In my garage on a rusty old nail fixed to a beam in the roof hangs a camouflage hat with drop down ear covers. On the front, faded throughout the last 25 years is a smiley face roughly applied with tippex....it used to belong to someone i had the privilege of knowing for a few short years..........
This person I knew was a lad named Rick Carolan who I first worked with at RAF Cranwell sometime in 1985. I remember he had a wicked sense of humour, was very fond of Status Quo and Dire Straits and loved nothing more than popping down the pub for a swift pint of Guinness...or two!. We often sat for hours in the Jolly Scotchman pub in Holdingham (Sleaford) drinking and playing a word association game. He always used to get the word "Kypermal" into the game at some point...he insisted that it was a word to describe a type of clay although subsequent inquiries into this fact have so far drawn a blank :-)
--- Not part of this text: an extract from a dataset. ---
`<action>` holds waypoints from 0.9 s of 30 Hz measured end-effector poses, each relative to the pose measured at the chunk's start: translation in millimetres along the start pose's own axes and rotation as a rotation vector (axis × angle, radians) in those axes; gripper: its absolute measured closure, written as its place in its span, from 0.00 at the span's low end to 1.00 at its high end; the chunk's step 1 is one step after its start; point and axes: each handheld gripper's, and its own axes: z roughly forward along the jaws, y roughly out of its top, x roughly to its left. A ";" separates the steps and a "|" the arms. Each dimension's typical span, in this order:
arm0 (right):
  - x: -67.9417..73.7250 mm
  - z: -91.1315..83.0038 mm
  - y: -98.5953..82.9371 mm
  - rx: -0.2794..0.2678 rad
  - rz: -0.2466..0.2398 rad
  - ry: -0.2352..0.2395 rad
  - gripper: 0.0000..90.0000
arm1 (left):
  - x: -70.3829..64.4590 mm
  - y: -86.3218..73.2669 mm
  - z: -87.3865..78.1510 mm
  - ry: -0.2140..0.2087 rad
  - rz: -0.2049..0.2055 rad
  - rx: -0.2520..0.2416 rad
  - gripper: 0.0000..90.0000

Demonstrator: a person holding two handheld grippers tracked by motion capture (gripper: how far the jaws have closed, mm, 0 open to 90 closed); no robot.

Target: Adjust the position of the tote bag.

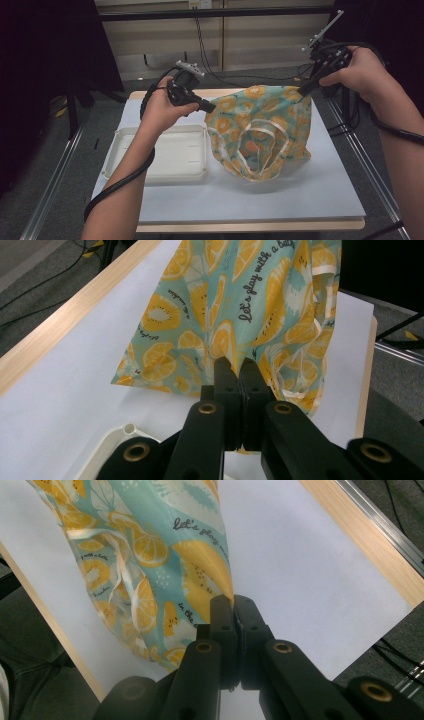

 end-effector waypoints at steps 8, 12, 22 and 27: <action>-2.0 13.3 2.0 0.015 -0.005 -0.017 0.98 | 9.3 -3.0 10.7 -0.006 -0.047 0.019 0.99; -2.8 24.7 1.3 0.026 0.018 -0.006 0.98 | 12.0 -6.7 19.7 0.003 -0.045 0.040 0.99; -3.2 43.9 0.7 0.043 -0.003 0.015 0.99 | 14.3 -14.6 34.1 -0.011 -0.054 0.064 0.99; -2.0 44.3 0.9 0.048 -0.003 0.014 0.99 | 6.4 -9.6 26.1 0.015 -0.008 0.061 0.86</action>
He was one of the first people that I knew to own a CD player (A black Panasonic Ghetto blaster if I remember correctly!).
We often had long beer fueled chats about deep and meaningful things to do with "Life, the universe and everything" , probably related to our shared love of the Douglas Adams classic book/series "The Hitch Hikers Guide to the Universe".
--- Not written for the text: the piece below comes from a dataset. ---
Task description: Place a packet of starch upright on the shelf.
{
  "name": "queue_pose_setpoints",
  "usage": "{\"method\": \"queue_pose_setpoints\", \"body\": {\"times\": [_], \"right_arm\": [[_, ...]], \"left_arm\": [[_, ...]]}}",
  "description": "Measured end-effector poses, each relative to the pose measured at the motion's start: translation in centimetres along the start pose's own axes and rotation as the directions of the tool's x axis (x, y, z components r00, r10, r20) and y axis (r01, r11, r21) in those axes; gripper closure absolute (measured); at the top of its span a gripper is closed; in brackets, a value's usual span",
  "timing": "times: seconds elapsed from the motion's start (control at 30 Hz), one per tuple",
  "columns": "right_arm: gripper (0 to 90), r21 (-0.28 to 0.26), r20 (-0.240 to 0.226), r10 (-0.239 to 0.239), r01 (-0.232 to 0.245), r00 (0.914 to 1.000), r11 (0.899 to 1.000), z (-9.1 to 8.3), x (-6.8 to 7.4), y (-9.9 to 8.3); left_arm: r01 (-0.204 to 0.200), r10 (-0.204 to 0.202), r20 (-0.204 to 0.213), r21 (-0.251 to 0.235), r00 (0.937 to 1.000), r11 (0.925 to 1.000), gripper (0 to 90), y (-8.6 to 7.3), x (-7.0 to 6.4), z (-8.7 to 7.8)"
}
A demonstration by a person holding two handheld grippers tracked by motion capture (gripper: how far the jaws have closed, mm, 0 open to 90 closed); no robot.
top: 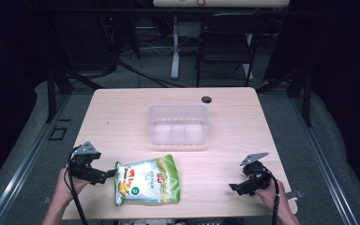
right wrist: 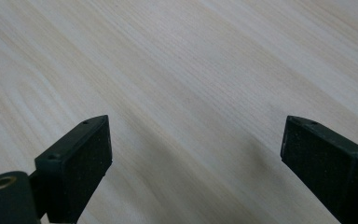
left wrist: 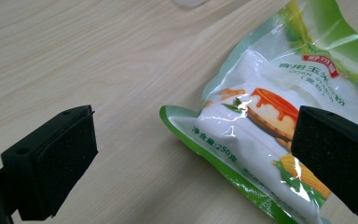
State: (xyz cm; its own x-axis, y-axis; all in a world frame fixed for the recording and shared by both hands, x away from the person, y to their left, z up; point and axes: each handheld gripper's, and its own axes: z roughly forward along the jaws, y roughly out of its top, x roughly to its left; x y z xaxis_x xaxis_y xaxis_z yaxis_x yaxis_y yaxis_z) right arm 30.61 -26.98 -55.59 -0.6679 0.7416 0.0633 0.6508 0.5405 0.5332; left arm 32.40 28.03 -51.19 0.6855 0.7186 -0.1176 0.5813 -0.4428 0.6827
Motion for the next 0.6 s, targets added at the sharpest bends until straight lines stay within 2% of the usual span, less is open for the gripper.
{"method": "queue_pose_setpoints", "body": {"times": [0.03, 0.13, 0.17, 0.2, 0.27, 0.33, 0.4, 0.43, 0.5, 0.6], "right_arm": [[8.3, -0.003, 0.004, 0.006, -0.006, 1.0, 1.0, 0.0, -0.1, 0.0], [8.2, -0.005, 0.006, 0.01, -0.01, 0.9999, 1.0, 0.2, -0.2, 0.1], [8.1, 0.002, 0.008, 0.005, -0.005, 1.0, 1.0, 0.2, -0.2, 0.2], [8.1, -0.003, 0.012, 0.012, -0.011, 0.9999, 1.0, 0.2, -0.1, 0.1], [7.9, -0.006, 0.002, 0.004, -0.004, 1.0, 1.0, 0.1, -0.1, 0.1], [7.7, -0.01, -0.006, 0.01, -0.01, 0.9999, 1.0, 0.3, 0.0, 0.1], [7.8, -0.009, -0.012, 0.001, -0.001, 0.9999, 1.0, 0.2, 0.0, 0.1], [7.8, -0.018, -0.017, 0.01, -0.01, 0.9998, 1.0, 0.2, 0.0, 0.1], [7.7, 0.003, -0.005, 0.0, 0.0, 1.0, 1.0, 0.2, 0.0, 0.1], [7.8, 0.007, -0.022, 0.003, -0.003, 0.9997, 1.0, 0.5, 0.0, 0.1]], "left_arm": [[0.006, -0.006, 0.018, -0.008, 0.9998, 1.0, 0.3, 0.2, 0.0, 0.0], [0.002, -0.002, 0.018, -0.014, 0.9998, 0.9999, 0.3, 0.6, 0.0, -0.2], [-0.02, 0.021, 0.022, -0.02, 0.9995, 0.9996, 0.3, 0.9, -0.2, -0.4], [-0.025, 0.025, 0.016, -0.022, 0.9996, 0.9995, 0.3, 1.0, -0.2, -0.5], [-0.021, 0.022, 0.035, -0.028, 0.9991, 0.9994, 0.3, 1.2, 0.0, -0.4], [-0.021, 0.021, 0.04, -0.015, 0.999, 0.9997, 0.3, 1.2, -0.1, -0.1], [-0.037, 0.037, 0.066, -0.001, 0.9972, 0.9993, 0.3, 1.4, -0.2, 0.1], [-0.047, 0.047, 0.06, 0.004, 0.9971, 0.9989, 0.3, 1.5, -0.3, 0.2], [-0.055, 0.054, 0.076, 0.014, 0.9956, 0.9984, 0.3, 1.7, -0.4, 0.5], [-0.065, 0.064, 0.071, 0.012, 0.9954, 0.9978, 0.3, 2.0, -0.6, 0.6]]}}
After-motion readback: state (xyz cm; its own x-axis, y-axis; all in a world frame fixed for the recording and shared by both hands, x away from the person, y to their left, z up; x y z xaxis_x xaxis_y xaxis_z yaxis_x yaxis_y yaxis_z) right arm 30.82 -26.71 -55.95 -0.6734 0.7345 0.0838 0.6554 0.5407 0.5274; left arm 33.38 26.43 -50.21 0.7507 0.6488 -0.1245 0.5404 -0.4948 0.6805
Rick also had a great interest and enthusiasm for the fantasy role play game World of Warcraft, although I am not sure it was the same as the video game of the same name, his involved painting small figures of warlocks,elves and ogres which he used to then keep safe in a roll up carry case.
One evening after a long night shift at RAF Cranwell I remember riding home on my moped, complete with poorly attached "L" plates. It was a very cold and frosty evening and the road was icy. Approaching the junction of the Cranwell village road and the A15 I could see a car coming along the road from Sleaford towards Lincoln. I began to slow but the bike began to slip and slide. Convinced that I would either fall into the path of the oncoming car or possibly stay upright and simply slide into it, i decided that the only option was to throttle up and speed across the cars path.
I felt the air against me as the car sped past,missing me by possible less than a foot. I stopped directly over the road from the junction to catch my breath then watched as the car did a U turn and came screeching up alongside me at which point a VERY irate driver lept from the car, grabbed me by the scruff of the neck and explained in rather colourful language just how close he had been to spreading me across the A15!
I told Rick on my arrival back at St Michael s Walk...he thought it was brilliantly funny and poured me a beer :-).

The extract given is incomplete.